The area of a square is simply the length of any of its sides squared (since all of the sides are the same length). Because of that, the two squares in question have areas as follows:
Square 1: Area1 = (m+n) * (m+n)
Square 2: Area2 = (m-n) * (m-n)
To multiply correctly in these cases we have to remember FOIL (first, outside, inside, last).
So looked at Square 1, we have first: m*m = m^2, outside: m*n = mn, inside: n * m = nm (or mn because the order does not matter, and phrasing it as mn allows us to combine it with the result of "outside"), last: n*n=n^2.

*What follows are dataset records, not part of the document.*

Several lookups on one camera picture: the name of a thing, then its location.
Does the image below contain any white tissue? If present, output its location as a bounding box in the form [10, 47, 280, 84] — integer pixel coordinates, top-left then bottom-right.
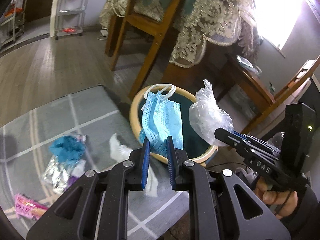
[109, 133, 158, 197]

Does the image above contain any blue surgical face mask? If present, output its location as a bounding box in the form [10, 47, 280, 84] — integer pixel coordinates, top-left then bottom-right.
[139, 83, 183, 157]

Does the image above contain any clear plastic bag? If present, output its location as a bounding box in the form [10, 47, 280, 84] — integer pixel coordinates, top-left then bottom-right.
[189, 79, 234, 147]

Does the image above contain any teal cloth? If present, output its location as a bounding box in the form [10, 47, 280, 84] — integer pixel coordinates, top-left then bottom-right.
[49, 135, 86, 166]

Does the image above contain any silver foil wrapper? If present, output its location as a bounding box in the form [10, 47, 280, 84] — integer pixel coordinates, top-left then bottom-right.
[42, 155, 86, 194]

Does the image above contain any pink snack wrapper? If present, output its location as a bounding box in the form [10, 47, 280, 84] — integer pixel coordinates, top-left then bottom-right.
[15, 193, 48, 221]

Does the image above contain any right hand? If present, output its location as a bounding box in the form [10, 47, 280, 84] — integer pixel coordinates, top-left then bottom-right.
[253, 177, 298, 219]

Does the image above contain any wooden side table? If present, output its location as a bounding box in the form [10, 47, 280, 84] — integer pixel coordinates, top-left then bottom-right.
[216, 54, 319, 134]

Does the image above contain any grey checked table cloth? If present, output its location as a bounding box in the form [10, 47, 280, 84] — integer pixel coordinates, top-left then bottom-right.
[1, 86, 189, 239]

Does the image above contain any white power strip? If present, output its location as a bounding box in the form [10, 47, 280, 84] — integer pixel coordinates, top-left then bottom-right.
[97, 29, 108, 41]

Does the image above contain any wooden dining chair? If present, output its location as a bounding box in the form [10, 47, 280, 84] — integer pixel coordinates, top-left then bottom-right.
[105, 0, 184, 100]

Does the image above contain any white rolling shelf cart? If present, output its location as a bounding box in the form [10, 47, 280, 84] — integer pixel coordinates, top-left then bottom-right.
[54, 0, 88, 40]

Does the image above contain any metal storage rack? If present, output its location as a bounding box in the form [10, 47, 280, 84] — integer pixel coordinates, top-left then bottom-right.
[1, 0, 27, 49]

Altogether, Square 1 should now be represented as follows: m^2 + 2mn + n^2.
Following the same process for square 2 should yield: m^2 - 2mn + n^2 (note that the n^2 is positive because the double negative multiplication of -n * -n makes a positive).
Now, because we're looking at sums, we have to add the two together.
m^2 + 2mn + n^2 + m^2 - 2mn + n^2
Combing like terms the positive 2mn and the negative 2mn cancel out, and we get 2m^2 + 2n^2, the answer.
To verify this works we can pick an arbitrary value for m and n, let's say 5 for m and 2 for n. This means the two squares have sides of 7 (m+n) and 3 (m-n) respectively, meaning their respective areas would be 49 (7*7) and 9 (3*3). 49 + 9 = 58, the sum of their areas. Now the question is, did our formula predict that?
Well, let's plug the values in. 2 * 5^2 + 2 * 2^2 simplifies to 2 * 25 + 2*4 which simplifies to 50 + 8, which is 58. Perfect, our formula works, and we can confidently conclude that 2m^2 + 2n^2 is the answer.